Welcome To Delhi — Oi Vey…

After 39 hours on a train from Goa to Delhi, I am worked. The train ride itself, which I was looking forward to, turned out to be a disappointment. I made the mistake of taking an air conditioned sleeper car. These cars have double paned tinted windows, and most of those are totally fogged up because of all the water between the panes. There were a couple of windows that were clear enough to see out of, but they were in private bunks, and the passengers had their curtains closed. Unlike trains in China, there is no dining car to go to if you can’t find a window to look out of in your own car. My only chance to get a view outside of the train was when the train staff would let me open the door of the car and stand looking out – a few times. This is how I got my first views of Delhi….

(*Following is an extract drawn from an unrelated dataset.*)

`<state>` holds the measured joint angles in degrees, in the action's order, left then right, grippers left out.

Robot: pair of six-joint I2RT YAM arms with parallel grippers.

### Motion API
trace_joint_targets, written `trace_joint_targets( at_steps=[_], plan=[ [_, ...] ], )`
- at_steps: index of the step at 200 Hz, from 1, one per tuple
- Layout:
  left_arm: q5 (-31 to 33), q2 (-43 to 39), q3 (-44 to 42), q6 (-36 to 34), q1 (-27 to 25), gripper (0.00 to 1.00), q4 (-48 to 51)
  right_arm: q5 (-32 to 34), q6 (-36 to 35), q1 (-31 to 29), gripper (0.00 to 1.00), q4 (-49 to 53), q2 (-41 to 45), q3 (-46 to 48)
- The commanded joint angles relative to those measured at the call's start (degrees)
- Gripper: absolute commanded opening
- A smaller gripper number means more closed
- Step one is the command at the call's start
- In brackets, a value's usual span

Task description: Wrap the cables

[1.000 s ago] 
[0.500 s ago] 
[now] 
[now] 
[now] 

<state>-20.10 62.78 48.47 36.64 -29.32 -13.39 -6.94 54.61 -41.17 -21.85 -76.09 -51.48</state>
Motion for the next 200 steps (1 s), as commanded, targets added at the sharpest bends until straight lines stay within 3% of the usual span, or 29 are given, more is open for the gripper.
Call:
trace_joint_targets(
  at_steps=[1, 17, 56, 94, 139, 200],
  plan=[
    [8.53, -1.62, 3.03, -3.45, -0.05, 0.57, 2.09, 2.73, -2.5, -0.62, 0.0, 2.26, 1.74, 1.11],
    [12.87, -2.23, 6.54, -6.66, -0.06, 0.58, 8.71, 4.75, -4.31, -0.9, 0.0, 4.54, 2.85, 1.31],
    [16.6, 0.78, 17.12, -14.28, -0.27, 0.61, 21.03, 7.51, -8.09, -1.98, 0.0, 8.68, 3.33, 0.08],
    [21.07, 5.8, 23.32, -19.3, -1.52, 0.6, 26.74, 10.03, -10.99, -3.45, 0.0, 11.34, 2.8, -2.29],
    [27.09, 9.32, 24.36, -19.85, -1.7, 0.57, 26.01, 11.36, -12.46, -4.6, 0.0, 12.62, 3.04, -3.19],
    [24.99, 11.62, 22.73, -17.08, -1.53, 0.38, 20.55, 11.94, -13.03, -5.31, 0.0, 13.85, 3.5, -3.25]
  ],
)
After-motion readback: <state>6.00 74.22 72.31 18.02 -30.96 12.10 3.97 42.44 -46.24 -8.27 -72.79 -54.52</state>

First impression of Delhi from the train approaching the H Nizamuddin station: “Oh my God, what a DUMP! Why did I come to this place?!?!”. It is literally is a garbage dump with hundreds, if not thousands of people with tarp tents and small shacks living on top of piles of garbage stacked near the train tracks. Basically these people live in and on garbage. I’m not sure how far the garbage and slums reach away from the station, because I only was able to get a view outside when we were still about ten minutes outside the station (moving slowly)

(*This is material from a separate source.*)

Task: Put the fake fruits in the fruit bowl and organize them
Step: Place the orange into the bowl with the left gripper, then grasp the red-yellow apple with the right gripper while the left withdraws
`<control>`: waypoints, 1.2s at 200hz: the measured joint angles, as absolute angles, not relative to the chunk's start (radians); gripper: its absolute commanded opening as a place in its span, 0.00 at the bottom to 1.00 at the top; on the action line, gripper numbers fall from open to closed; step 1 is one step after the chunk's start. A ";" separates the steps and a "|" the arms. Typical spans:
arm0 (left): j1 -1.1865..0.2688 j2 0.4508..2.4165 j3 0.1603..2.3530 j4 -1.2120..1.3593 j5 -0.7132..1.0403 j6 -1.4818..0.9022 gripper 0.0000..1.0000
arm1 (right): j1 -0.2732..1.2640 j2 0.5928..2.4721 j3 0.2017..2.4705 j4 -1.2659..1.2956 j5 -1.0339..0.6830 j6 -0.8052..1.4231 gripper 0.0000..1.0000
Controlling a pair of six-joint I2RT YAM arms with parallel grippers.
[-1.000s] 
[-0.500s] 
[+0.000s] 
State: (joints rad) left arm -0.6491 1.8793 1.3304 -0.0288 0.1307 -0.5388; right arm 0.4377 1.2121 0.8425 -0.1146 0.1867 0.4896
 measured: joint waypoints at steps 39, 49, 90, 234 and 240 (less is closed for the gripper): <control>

I was standing at the open door of the train car watching as we made our way towards the station, and was just blown away by what I was seeing. It was 6am, and people were going about their morning routines – I saw many many people pissing and shitting along side the train tracks as we rolled on by. People were brushing their teeth near a river. However, when the train crossed the bridge, I honestly had to hold my breath because the smell of the black water was so overwhelming. The smell away from the river was horrible too, mainly because the toilets on the trains literally consist of a hole in the floor that goes directly onto the tracks – you can look down and see the tracks during the day. It was really a shocking and sad way to be introduced to this city.

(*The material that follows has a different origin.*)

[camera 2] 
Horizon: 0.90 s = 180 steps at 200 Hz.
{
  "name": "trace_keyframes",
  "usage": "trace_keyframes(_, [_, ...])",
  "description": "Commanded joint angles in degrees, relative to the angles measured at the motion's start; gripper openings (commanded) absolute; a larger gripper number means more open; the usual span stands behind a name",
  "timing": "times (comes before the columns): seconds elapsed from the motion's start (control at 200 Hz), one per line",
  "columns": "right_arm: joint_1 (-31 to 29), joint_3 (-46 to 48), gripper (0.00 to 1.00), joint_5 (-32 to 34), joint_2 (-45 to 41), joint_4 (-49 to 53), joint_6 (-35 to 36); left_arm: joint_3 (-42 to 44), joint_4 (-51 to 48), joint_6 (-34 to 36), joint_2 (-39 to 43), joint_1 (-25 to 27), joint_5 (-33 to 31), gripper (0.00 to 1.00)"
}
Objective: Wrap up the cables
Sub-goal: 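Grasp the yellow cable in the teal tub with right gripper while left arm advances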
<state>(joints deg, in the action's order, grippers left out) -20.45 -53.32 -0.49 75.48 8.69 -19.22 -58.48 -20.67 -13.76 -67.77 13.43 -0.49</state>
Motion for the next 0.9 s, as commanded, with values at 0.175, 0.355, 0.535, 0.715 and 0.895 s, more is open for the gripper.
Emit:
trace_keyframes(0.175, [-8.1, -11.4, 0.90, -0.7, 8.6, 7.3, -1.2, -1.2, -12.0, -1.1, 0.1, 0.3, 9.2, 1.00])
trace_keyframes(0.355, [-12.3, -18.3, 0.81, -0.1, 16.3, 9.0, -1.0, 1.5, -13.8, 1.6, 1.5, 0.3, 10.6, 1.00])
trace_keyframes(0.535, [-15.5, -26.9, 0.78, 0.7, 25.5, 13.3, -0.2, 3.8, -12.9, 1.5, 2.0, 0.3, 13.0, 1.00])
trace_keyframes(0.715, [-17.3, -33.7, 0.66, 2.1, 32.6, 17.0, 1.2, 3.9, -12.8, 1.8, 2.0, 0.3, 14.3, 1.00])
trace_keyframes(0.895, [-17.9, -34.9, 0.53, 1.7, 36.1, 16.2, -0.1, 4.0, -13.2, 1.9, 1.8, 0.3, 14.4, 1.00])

All that said, I was pleasantly surprised about how easy it was to get to my hotel. It started out with a lot of walking – I walked from the train station to the closest Metro station. It was a long roughly 5 kilometer walk with both my packs, but after 39 hours in that train, I wasn’t about to sit down in an auto rickshaw or taxi! And I hate to say it, but from my experience in India so far, I had very low expectations of what the Metro system would be here. However, I was happy to see that it’s fantastic – almost identical to the BTS in Bangkok, and much nicer than the MUNI trains in San Francisco. The stations are clean, and the trains even cleaner. My only issue was with the passengers. Just as in Shanghai, when a train stops at the station and there is a large crowd getting off, and a large crowd getting on, the two just collide like two waves, and it’s all pushing and shoving to get in/out, no waiting. Oh well, what can you do? Also to my pleasant surprise, my hotel is about a 2 minute walk from the Karol Bagh Metro station, and I easily found it on foot.

So I’ve only been here a few hours and a lot seems to have happened. Soon I’ll venture out for food. I’m only three stops from Connaught Place, which seems to be a major tourist center, and should have decent food.